Mark_Smith's picture

What I mean is what I have seen in many places. Many churches teach "God loves everyone." Many evangelism programs focus on "God's love" as the reason the person should accept Jesus. Very little emphasis is made on the person's sinful condition or need for salvation. If you have not seen this you need to get out more. Children are taught "God's love" more than they are taught mankind's perilous situation in need of a savior.

When it comes to LGBTQ, the motivation to accept them is "God loves everyone."

When it comes to accepting illegal immigration, the motivation is "God loves everyone."

What is happening is the specific is being supplanted by the general. Does God love everyone? In one sense. But that is not the defining issue. Man's problem is not a lack of God's love, it is his/her sin. That sin has made it so that they are separated from God.

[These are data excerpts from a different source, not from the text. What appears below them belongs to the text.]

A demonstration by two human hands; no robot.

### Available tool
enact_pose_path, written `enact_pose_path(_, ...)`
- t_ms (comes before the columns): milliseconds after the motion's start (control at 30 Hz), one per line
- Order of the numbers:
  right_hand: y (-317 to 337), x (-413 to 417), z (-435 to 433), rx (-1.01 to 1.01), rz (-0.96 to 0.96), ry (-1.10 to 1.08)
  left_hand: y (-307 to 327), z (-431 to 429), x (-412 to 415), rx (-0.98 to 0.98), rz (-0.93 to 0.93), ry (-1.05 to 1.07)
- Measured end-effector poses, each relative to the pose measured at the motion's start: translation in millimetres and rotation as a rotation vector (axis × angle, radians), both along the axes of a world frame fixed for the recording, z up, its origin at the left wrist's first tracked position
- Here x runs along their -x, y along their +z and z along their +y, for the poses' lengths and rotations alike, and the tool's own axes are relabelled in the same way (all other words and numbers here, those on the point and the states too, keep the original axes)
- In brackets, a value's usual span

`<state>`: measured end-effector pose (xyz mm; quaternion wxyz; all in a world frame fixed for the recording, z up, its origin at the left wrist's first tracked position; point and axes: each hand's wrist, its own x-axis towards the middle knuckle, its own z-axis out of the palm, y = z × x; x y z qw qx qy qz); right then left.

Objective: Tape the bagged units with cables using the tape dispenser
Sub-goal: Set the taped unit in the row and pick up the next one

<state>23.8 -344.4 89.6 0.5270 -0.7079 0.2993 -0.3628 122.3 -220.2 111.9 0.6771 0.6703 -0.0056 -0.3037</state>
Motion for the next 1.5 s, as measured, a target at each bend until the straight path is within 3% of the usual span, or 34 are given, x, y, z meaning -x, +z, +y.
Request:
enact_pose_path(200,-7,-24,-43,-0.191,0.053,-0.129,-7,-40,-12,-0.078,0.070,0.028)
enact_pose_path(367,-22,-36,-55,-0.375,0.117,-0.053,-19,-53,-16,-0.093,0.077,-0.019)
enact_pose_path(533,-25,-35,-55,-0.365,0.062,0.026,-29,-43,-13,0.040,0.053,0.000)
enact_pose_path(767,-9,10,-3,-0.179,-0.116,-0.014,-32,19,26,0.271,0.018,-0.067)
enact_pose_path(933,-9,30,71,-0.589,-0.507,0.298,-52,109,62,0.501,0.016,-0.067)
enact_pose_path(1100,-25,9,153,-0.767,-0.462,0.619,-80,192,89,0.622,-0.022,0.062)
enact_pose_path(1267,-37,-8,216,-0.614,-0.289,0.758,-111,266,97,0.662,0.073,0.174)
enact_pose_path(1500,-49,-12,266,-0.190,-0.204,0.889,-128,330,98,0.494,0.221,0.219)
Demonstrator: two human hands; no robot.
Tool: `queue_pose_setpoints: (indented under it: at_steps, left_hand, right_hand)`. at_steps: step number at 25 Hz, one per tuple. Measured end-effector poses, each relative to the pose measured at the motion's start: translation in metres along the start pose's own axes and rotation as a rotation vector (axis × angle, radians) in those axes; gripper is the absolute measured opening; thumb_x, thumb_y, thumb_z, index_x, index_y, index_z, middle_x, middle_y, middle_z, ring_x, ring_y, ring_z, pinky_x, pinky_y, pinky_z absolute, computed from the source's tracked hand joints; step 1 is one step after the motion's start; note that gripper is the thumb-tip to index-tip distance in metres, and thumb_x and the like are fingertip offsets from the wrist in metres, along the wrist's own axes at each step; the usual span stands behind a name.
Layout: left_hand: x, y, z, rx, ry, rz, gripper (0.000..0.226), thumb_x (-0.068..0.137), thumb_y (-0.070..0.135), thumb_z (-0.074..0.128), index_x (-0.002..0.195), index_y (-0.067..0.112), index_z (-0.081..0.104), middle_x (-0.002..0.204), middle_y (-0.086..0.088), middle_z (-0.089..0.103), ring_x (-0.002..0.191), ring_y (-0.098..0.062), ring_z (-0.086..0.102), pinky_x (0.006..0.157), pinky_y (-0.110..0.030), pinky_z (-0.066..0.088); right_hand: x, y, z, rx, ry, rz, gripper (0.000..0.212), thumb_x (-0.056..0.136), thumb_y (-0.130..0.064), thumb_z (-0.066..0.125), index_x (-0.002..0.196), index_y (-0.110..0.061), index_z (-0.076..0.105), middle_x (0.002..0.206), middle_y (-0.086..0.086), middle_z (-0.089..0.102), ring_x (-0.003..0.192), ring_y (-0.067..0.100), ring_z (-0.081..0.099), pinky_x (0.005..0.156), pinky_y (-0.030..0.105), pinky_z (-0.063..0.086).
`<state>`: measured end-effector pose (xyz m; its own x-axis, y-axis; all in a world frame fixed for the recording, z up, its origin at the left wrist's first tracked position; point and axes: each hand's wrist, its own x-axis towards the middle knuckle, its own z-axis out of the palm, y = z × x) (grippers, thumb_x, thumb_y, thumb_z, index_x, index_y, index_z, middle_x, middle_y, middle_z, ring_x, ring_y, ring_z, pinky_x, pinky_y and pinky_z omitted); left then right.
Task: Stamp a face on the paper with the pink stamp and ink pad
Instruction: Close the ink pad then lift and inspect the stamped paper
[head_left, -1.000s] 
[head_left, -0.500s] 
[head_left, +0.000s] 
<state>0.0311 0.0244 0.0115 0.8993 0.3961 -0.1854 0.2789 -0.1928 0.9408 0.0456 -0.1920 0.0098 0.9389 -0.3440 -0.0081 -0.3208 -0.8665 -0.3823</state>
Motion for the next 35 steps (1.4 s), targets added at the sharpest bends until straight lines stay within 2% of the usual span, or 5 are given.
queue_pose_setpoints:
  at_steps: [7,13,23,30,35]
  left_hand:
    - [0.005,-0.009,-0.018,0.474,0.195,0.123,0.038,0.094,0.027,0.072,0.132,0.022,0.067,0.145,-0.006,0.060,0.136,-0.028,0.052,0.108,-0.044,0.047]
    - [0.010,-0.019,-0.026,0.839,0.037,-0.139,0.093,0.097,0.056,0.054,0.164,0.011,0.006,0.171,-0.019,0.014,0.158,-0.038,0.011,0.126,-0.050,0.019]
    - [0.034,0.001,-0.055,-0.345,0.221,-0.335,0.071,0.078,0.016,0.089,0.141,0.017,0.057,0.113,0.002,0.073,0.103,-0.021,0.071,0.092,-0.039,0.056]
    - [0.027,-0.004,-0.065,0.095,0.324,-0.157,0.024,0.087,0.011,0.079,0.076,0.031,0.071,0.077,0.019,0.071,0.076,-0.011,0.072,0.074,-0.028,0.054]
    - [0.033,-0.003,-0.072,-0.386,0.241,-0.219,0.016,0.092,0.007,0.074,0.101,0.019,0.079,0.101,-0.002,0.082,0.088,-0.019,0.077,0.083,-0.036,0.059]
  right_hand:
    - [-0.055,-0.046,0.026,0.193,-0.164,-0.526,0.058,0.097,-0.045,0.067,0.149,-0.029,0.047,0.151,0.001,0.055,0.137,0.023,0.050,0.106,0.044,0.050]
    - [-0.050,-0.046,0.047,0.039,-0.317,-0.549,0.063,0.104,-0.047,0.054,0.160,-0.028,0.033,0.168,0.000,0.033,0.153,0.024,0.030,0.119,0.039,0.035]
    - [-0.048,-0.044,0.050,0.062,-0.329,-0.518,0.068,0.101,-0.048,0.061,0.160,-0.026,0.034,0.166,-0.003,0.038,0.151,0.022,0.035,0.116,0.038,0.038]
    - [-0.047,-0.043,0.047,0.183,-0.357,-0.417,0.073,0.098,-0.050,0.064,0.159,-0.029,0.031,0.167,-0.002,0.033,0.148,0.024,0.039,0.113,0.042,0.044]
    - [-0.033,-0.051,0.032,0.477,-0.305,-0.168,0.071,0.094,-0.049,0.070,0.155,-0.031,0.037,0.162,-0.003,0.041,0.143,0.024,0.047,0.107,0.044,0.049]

Does God love the sinner? As you quoted, yes, in a sense. He sends the rain and food and warmth. But a person only loved this way by God is still separated from God...

But the love of God referred to most often in Scripture is towards the family of God, the elect, not the "world" in general. But all too often we imply this love applies to everyone when it is restricted to the elect. 

The OP talks about God's love to a 1000 generations being greater than the sin that extends to 3 or 4 generations. Yes, with the caveat that you are SAVED. If not, you and your descendants are in trouble. We need to more carefully make this distinction.

G. N. Barkman's picture

You will be hard pressed to find examples of evangelistic encounters or sermons in the New Testament where the evangelist tells his audience that God loves him (or them).  But that is often the most emphasized part of modern evangelistic declarations.  Why this glaring difference?  We need to pay more attention to the evangelistic messages of Christ, Peter, Paul, and others.

G. N. Barkman

TylerR's picture

Editor

While it is good to pay attention to the evangelistic sermons of the apostles, remember to account for the fact that, many times (not all the time), they were talking to Old Covenant members who already had a background to understand part of the story.

There are not too many evangelistic calls to straight-up Gentile pagans in the New Testament. God "is" love; it's a metaphysical reality that defines who He is. In this age where Christians have no common point of contact with unbelievers to understand the concept of "God," I see no problem with explaining his character by including references to "love" as the most properly basic thing about Him. Of course, as Mark says, it's not the only thing.

Tyler is a pastor in Olympia, WA and works in State government. He's the author of the book What's It Mean to Be a Baptist?

dgszweda's picture

G. N. Barkman wrote:

You will be hard pressed to find examples of evangelistic encounters or sermons in the New Testament where the evangelist tells his audience that God loves him (or them).  But that is often the most emphasized part of modern evangelistic declarations.  Why this glaring difference?  We need to pay more attention to the evangelistic messages of Christ, Peter, Paul, and others.

Explicit maybe not as strongly, but implicitely yes.   John 15:13 is one of the key foundations for the evangelistic message.  We are no longer strangers, but son's and daughters, and what would He withhold from His own children?  When you accept Christ, your life will be a challenge, but God will care and protect us and offers us hope that we are protected.  For He protects those that He loves.  We transition from one who is accursed to one who is loved.

TylerR's picture

Editor

In our theology class at church last week, we began the topic of the doctrine of man. The "book" answer about why God created us is "for His glory." The Westminster and Heidelberg catechisms flesh that out by explaining God also created us to enjoy Him forever - Yahweh is the source of our fulfillment and happiness. We only find true purpose when we're in relationship with Him.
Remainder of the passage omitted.